• [SOURCE DATA]:

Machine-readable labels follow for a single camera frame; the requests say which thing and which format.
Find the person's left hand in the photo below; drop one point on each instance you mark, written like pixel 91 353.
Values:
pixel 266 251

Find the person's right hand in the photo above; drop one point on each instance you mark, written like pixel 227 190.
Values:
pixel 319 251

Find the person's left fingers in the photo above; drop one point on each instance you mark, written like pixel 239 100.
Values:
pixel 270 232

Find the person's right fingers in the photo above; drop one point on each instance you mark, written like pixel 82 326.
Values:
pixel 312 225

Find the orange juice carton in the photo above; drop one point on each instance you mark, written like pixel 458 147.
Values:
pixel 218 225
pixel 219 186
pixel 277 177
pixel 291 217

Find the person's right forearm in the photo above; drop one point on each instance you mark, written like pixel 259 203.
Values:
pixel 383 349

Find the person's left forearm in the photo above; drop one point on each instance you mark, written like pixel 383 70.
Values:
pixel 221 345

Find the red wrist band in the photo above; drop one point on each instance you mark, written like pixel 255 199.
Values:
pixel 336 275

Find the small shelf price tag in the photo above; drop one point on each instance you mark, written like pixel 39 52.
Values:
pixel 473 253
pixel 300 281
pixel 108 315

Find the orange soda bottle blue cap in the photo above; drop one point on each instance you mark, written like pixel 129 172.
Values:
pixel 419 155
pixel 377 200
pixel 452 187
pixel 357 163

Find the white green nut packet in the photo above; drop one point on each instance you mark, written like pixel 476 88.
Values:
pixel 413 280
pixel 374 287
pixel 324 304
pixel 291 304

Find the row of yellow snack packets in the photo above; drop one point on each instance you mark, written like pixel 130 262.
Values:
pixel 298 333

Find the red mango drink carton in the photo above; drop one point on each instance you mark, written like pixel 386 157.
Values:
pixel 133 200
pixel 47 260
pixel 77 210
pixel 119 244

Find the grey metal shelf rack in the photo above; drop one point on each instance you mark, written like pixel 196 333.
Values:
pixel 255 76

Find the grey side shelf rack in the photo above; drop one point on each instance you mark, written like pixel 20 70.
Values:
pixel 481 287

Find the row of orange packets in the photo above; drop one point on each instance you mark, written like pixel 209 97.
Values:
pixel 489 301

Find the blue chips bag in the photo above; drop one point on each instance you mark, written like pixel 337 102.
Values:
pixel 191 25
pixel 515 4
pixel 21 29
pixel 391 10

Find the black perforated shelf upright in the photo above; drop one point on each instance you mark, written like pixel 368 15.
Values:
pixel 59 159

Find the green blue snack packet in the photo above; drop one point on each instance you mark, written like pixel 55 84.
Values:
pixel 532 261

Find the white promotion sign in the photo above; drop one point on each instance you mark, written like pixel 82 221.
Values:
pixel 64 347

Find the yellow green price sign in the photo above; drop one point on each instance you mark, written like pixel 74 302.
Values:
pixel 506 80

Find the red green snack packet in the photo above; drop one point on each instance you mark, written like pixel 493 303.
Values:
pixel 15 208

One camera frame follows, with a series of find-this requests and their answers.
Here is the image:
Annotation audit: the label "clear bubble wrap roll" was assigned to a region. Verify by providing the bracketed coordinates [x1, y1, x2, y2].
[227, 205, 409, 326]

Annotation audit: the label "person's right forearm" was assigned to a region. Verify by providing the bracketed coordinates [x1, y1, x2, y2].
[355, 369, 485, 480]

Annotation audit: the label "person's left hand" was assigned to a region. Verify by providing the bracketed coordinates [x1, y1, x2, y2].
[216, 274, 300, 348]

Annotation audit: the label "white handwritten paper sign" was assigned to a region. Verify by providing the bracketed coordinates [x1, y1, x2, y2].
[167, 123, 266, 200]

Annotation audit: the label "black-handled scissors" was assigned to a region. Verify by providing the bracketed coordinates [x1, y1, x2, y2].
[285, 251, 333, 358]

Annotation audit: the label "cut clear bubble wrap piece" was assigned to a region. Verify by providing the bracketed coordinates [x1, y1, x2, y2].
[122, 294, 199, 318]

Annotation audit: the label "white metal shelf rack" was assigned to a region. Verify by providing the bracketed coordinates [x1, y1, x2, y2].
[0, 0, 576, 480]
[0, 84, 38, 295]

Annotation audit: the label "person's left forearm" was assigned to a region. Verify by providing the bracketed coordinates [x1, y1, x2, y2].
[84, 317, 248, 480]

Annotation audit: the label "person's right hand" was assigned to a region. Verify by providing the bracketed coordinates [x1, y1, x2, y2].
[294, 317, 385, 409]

• [WHAT THE TASK REQUIRES]:
Copy out each line of the listing that holds the string "orange".

• [EXERCISE ANSWER]:
Find the orange juice carton in the photo above; drop one point on each instance you mark, written like pixel 458 147.
Find the orange soda bottle blue cap in the photo above; drop one point on each instance you mark, written like pixel 129 172.
Find the row of orange packets in the photo above; drop one point on each instance you mark, written like pixel 209 97.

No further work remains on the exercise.